Source records
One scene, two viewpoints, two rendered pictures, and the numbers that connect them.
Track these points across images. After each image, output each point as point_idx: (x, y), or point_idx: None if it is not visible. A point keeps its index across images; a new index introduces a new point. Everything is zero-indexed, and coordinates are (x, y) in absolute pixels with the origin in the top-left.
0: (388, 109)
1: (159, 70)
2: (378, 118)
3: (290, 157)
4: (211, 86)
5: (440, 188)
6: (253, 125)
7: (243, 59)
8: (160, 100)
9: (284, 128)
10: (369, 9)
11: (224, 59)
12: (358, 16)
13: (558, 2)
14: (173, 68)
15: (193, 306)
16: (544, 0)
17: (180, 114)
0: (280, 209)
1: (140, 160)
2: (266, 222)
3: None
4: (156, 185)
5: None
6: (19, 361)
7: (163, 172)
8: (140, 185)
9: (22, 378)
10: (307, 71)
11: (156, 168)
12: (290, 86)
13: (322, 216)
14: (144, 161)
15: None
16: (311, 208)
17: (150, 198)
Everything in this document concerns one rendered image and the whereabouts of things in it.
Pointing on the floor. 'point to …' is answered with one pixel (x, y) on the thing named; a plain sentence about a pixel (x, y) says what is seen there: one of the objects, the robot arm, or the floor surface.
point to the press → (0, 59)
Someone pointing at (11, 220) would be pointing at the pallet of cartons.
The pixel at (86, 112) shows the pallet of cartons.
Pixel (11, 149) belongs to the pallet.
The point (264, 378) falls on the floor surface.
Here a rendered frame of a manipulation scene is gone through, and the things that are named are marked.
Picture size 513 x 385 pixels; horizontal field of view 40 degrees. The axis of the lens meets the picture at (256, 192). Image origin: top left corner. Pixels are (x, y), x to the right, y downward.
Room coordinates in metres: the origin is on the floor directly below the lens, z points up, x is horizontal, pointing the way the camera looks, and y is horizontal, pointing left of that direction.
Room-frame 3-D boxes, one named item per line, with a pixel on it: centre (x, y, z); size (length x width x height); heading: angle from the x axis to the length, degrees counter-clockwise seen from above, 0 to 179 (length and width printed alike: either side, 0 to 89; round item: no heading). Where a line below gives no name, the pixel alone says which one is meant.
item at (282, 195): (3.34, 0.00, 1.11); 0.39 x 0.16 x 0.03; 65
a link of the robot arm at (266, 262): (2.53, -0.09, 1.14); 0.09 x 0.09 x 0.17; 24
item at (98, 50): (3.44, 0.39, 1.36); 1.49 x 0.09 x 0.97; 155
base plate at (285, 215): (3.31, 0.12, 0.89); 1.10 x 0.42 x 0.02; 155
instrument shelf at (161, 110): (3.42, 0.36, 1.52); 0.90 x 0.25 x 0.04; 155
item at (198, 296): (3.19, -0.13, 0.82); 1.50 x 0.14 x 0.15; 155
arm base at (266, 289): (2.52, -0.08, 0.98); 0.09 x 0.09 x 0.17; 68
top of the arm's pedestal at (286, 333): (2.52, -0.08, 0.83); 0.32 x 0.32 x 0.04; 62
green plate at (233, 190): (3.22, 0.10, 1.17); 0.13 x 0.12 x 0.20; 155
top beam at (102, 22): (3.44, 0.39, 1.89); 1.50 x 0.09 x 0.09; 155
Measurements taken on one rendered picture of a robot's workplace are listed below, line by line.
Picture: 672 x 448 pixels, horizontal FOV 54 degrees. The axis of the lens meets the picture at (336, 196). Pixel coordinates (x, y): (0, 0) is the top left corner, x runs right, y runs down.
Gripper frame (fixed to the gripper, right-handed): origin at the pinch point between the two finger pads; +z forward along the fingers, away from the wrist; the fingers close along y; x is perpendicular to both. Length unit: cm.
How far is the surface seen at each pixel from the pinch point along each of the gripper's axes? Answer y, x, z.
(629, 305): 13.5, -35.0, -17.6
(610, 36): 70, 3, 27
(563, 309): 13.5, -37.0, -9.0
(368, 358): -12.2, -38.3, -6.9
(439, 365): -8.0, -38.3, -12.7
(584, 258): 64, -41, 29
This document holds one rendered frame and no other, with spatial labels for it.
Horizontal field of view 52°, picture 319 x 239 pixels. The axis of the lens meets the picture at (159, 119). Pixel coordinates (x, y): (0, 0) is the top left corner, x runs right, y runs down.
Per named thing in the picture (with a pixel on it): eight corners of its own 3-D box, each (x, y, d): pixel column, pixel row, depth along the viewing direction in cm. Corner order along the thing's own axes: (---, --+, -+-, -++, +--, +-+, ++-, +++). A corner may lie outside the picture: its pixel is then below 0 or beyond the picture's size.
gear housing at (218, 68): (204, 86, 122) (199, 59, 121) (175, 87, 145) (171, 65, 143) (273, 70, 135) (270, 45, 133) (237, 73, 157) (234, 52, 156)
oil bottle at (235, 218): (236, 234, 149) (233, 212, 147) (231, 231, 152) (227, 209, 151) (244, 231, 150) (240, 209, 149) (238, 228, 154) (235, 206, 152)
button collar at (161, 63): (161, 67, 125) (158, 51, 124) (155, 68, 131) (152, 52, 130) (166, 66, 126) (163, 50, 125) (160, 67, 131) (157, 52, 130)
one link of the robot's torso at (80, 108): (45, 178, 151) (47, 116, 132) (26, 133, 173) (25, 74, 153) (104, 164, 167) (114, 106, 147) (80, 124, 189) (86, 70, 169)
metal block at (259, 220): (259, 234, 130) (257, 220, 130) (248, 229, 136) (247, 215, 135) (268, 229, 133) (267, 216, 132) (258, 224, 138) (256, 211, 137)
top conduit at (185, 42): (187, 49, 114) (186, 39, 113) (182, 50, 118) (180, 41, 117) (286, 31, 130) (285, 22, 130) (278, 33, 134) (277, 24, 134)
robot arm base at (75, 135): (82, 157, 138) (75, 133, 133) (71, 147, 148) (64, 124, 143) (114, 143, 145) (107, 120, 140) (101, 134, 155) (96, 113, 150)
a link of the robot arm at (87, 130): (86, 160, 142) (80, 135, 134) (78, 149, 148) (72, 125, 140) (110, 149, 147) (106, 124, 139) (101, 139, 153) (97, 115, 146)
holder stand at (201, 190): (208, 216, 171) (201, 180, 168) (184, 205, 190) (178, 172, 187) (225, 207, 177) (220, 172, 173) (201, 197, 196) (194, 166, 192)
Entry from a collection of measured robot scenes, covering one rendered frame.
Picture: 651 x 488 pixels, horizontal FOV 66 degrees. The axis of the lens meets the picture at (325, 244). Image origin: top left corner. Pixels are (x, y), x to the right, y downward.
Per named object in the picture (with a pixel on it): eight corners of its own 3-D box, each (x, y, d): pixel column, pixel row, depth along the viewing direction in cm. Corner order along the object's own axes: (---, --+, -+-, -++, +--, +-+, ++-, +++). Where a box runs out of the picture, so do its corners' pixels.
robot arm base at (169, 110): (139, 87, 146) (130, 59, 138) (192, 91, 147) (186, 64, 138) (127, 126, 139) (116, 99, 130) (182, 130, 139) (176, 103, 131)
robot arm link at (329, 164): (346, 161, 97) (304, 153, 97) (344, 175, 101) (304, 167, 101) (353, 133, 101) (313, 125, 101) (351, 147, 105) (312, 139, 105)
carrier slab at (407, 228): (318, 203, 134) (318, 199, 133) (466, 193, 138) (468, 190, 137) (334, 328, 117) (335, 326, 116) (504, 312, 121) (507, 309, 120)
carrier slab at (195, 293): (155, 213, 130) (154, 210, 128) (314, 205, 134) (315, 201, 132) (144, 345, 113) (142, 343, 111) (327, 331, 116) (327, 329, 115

Task goal
Starting from the top of the records and ending at the line that contains "6: (253, 125)", repeat each line exactly and return only those lines.

Task solution
One scene, two viewpoints, two rendered pictures, and the numbers that connect them.
Track these points across images. After each image, output each point as point_idx: (x, y), or point_idx: None if it is not visible. A point keeps its index across images; a new index introduces a new point. Everything is zero-indexed, and coordinates are (x, y) in absolute pixels with the origin in the top-left.
0: (388, 109)
1: (159, 70)
2: (378, 118)
3: (290, 157)
4: (211, 86)
5: (440, 188)
6: (253, 125)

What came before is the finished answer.